WHAT YOU WILL DO
Retype the records below from their first line through the line holding "<item>cable</item> | outline every instance", including both ends and no pictures.

##### MATERIAL SUPPLIED

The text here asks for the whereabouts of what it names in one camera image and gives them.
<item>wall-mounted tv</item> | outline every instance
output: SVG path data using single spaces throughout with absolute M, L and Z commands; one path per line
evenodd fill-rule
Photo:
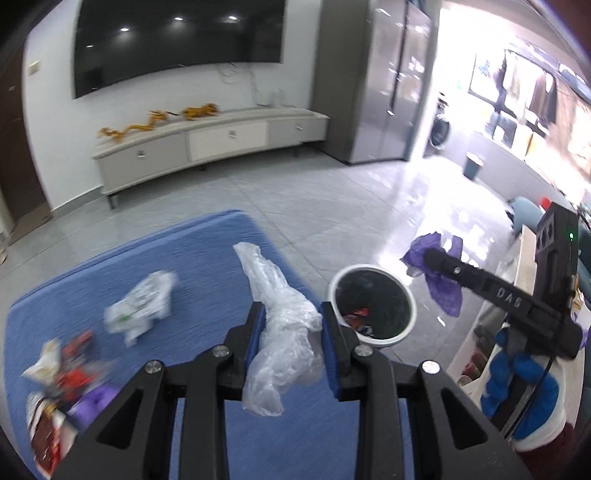
M 76 98 L 159 70 L 281 62 L 285 0 L 83 0 Z

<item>cable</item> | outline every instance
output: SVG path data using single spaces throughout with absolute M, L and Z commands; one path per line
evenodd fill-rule
M 256 106 L 269 106 L 269 105 L 265 105 L 264 103 L 259 103 L 258 96 L 259 96 L 260 91 L 256 86 L 256 75 L 255 75 L 254 70 L 252 69 L 251 64 L 248 64 L 248 73 L 251 78 L 252 103 L 254 103 Z
M 237 85 L 238 83 L 242 83 L 244 81 L 243 78 L 235 81 L 235 82 L 228 82 L 228 79 L 232 79 L 234 77 L 240 77 L 241 75 L 245 75 L 248 73 L 247 70 L 245 70 L 244 72 L 238 72 L 236 70 L 232 70 L 231 73 L 224 73 L 222 71 L 222 67 L 220 66 L 219 63 L 216 63 L 216 69 L 217 69 L 217 73 L 220 76 L 220 80 L 225 83 L 226 85 Z
M 530 409 L 532 403 L 534 402 L 536 395 L 538 394 L 538 390 L 540 389 L 542 383 L 546 379 L 546 376 L 550 372 L 550 368 L 552 367 L 552 364 L 556 360 L 556 356 L 557 356 L 557 352 L 558 352 L 558 343 L 560 341 L 560 335 L 562 334 L 563 327 L 564 327 L 564 322 L 560 322 L 560 325 L 556 329 L 556 332 L 554 332 L 554 339 L 553 339 L 554 346 L 553 346 L 553 350 L 552 350 L 552 355 L 550 356 L 550 359 L 548 360 L 548 364 L 546 365 L 546 368 L 544 369 L 544 373 L 542 374 L 542 376 L 540 377 L 540 379 L 536 383 L 536 385 L 534 387 L 534 391 L 531 393 L 530 397 L 527 399 L 527 402 L 525 403 L 523 410 L 521 410 L 521 412 L 519 412 L 519 415 L 517 415 L 517 418 L 513 422 L 513 425 L 511 425 L 511 427 L 509 427 L 509 429 L 507 430 L 505 438 L 508 438 L 515 431 L 515 429 L 519 426 L 519 424 L 521 423 L 521 420 L 523 420 L 523 417 L 525 416 L 527 411 Z

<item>gray trash can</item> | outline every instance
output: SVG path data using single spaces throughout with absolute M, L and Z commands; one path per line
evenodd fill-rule
M 482 168 L 484 163 L 474 153 L 466 153 L 466 165 L 464 166 L 464 176 L 467 179 L 474 180 L 478 171 Z

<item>wall switch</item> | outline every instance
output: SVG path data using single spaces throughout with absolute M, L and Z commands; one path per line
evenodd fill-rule
M 37 73 L 41 68 L 41 62 L 39 60 L 34 61 L 27 67 L 27 75 L 31 76 L 33 73 Z

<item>white trash bin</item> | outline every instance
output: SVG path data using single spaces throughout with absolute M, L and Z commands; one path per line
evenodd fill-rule
M 382 348 L 402 341 L 417 321 L 417 304 L 408 287 L 377 265 L 357 264 L 339 271 L 329 283 L 328 300 L 341 325 L 364 311 L 371 336 L 356 331 L 363 343 Z

##########

YOUR SOLUTION
The text here asks for the whereabouts of what it names in one camera image and gives them.
<item>wall-mounted tv</item> | outline every instance
output: SVG path data using single spaces throughout with absolute M, L and Z commands; one path per line
evenodd fill-rule
Photo:
M 76 98 L 159 70 L 281 62 L 285 0 L 83 0 Z

<item>cable</item> | outline every instance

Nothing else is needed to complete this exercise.